Alfredo e il nonno erano come dei filosofi, parlavano sempre tra loro con un’espressione grave, annuendo e gesticolando, poi li vedevi di sera, alle feste paesane, vestiti elegantemente, a ballare il liscio con le loro signore, impettiti e fieri.
Erano i filosofi della vita.
I nonni mi portavano sempre con loro, sulla vecchia 128 verde pistacchio e così passavo le serate ad aspettarli e a vederli ballare, mentre succhiavo un ghiacciolo e correvo tra le balle di fieno.
Ancora oggi, in quelle aie ormai deserte, se chiudo gli occhi, mi sembra di risentire il suono di quelle risate, il profumo di quei vestiti a fiori e la voce della nonna che ci chiamava perché il pranzo era pronto.
Alfredo era già molto vecchio, con una mano si reggeva al bastone anche quando era seduto, mentre con l’altra teneva una sigaretta, una MS, che assaporava come se fosse sempre l’ultima, socchiudendo gli occhi ad ogni boccata, piccola, per farla durare di più.

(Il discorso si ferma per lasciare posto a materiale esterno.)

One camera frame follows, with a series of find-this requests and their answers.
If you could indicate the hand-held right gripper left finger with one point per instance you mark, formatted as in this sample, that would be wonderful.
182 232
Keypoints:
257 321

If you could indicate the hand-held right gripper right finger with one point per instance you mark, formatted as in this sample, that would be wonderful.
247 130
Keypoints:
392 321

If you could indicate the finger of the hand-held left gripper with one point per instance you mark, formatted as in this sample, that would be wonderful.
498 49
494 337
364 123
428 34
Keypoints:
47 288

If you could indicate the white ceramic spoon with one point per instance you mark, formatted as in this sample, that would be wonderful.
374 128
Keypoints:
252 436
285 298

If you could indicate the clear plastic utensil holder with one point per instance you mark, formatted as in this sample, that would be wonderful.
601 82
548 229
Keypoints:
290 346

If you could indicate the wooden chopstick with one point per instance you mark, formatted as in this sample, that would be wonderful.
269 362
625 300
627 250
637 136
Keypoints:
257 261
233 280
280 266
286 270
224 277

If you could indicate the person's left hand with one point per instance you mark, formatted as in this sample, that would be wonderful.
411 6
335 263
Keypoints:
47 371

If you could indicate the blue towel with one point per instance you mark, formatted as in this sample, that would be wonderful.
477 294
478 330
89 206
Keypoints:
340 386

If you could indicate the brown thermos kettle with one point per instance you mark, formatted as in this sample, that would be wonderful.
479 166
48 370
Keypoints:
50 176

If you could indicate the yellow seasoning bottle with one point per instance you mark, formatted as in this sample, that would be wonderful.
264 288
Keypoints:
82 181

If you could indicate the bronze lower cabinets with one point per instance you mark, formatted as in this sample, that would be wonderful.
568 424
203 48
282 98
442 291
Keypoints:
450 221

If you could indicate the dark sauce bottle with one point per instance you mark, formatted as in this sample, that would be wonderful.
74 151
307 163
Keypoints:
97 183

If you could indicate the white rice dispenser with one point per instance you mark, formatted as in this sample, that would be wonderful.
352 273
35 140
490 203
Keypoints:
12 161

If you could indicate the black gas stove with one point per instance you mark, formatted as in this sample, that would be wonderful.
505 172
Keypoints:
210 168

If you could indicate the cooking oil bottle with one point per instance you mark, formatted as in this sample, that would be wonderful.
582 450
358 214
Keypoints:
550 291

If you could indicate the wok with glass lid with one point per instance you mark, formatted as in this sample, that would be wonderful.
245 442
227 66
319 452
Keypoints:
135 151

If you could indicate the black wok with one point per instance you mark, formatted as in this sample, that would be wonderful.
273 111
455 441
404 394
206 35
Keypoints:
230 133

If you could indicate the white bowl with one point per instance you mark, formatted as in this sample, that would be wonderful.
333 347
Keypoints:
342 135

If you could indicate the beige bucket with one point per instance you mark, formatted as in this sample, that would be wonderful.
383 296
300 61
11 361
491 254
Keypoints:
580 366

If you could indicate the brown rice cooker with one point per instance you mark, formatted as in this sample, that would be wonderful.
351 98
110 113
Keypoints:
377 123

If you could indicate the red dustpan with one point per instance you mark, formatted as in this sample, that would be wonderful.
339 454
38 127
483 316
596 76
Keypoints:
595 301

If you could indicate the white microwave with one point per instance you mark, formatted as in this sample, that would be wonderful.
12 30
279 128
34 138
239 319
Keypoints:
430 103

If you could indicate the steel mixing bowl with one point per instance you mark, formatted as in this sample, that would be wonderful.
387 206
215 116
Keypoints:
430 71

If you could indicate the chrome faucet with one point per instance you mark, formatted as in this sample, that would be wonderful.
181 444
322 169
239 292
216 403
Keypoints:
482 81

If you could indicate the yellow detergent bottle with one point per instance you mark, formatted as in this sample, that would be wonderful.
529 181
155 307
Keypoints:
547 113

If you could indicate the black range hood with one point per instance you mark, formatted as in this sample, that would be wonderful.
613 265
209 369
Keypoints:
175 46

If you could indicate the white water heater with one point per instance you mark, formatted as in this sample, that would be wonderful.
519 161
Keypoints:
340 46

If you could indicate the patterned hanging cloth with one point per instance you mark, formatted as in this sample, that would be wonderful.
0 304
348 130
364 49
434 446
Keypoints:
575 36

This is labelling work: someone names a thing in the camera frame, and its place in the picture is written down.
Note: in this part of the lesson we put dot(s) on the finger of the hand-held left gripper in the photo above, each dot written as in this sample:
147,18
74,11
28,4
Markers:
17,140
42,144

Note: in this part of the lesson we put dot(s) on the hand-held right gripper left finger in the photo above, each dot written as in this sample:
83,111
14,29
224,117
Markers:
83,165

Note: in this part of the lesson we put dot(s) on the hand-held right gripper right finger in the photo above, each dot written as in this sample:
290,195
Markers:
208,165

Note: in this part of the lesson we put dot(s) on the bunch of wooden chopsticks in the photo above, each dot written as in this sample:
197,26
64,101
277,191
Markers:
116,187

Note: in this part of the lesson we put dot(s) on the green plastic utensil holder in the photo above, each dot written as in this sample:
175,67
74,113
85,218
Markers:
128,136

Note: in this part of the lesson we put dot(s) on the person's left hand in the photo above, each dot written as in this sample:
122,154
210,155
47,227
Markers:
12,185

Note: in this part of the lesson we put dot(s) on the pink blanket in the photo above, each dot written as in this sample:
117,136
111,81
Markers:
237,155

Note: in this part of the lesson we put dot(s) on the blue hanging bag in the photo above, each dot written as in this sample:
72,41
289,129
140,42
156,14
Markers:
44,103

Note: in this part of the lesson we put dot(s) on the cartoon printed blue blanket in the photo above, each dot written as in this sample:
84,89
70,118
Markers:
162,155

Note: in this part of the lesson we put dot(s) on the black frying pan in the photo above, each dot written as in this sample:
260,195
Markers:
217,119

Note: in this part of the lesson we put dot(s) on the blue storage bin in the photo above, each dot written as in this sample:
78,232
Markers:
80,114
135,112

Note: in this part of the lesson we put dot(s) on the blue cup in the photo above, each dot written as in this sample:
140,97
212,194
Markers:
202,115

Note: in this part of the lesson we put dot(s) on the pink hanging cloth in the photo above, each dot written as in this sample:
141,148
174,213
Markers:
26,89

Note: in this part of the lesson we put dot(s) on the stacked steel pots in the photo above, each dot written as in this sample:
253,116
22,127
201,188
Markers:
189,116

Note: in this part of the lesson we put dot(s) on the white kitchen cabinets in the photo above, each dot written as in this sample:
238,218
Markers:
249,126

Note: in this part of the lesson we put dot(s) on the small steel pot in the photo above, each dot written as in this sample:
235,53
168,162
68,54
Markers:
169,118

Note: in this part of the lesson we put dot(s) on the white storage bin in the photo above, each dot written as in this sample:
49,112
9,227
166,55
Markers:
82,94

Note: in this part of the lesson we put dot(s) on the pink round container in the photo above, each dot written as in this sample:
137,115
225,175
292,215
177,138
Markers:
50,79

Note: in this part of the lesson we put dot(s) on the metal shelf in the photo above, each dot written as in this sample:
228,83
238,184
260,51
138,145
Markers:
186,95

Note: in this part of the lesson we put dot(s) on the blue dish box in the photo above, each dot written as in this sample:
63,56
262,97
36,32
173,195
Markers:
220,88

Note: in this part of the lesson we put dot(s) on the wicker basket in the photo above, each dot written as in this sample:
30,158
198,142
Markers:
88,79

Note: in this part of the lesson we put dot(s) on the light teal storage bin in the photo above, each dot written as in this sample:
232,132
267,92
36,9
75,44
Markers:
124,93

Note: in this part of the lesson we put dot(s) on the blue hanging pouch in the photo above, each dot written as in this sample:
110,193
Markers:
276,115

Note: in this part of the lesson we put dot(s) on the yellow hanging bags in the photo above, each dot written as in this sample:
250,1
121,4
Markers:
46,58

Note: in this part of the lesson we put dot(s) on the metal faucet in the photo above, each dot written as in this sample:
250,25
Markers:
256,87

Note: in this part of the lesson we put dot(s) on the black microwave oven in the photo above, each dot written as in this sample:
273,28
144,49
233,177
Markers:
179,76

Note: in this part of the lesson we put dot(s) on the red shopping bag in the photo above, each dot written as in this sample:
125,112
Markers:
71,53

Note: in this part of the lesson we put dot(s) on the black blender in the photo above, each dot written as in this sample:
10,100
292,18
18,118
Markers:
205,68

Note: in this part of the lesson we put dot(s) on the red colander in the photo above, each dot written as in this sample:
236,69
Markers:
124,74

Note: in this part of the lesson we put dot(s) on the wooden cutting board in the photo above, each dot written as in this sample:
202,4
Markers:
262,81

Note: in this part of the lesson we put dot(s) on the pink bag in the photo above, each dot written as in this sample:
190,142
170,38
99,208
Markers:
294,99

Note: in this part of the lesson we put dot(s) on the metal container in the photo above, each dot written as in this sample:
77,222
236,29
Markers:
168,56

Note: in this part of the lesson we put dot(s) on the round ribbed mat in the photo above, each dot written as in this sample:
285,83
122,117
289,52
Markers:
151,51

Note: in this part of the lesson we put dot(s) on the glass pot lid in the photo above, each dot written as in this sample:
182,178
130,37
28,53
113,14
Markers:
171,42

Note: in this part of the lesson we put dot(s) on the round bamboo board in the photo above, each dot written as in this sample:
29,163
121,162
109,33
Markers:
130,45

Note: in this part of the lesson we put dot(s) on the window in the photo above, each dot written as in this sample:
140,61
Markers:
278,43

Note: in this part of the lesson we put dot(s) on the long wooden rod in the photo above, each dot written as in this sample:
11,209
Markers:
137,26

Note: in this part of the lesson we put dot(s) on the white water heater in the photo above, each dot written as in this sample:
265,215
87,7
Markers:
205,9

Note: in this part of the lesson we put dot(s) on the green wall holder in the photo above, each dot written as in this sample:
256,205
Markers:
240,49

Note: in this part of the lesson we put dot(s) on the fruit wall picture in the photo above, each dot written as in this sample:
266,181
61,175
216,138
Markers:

Quel giorno ero passato a trovarlo per fargli gli auguri di Natale, dopo essere andato a trovare i nonni al cimitero e mi aveva invitato per pranzo.
Era per lui un giorno speciale e così aveva chiesto a Franca, sua figlia, di cucinare l’arrosto e con il sugo di condirci i ravioli, quelli del plin, fatti in casa, come ci teneva a precisare.
Ci siamo seduti al tavolo della sala da pranzo, lui continuava a fumare, nonostante Franca lo sgridasse a ogni sigaretta che lui accendeva, ma lui mi guardava e sorridendo alzava le spalle e mi faceva cenno di versargli un po’ di barbera, giusto due dita, ma non di più.
Quello era un giorno speciale, Alfredo lo ripeteva con tristezza: era il giorno in cui più di 70 anni prima, suo fratello veniva ucciso senza pietà.
Alfredo si fece serio, spense la sigaretta e mi raccontò ancora una volta quella storia, un racconto che sentivo da sempre, che ancora oggi non mi stancherei di ascoltare e che avrei dovuto registrare per riascoltarlo anche oggi che Alfredo non c'è più.
Oggi che la sua voce e quella dei miei nonni mi mancano.
Oggi che anche quell’ultima parte della mia infanzia se n'è andata per sempre.

 


Era l’inverno del 1944, Sergio aveva 18 anni, era un idealista, un sognatore. Sergio cercava vendetta, il suo dolore era ancora troppo forte.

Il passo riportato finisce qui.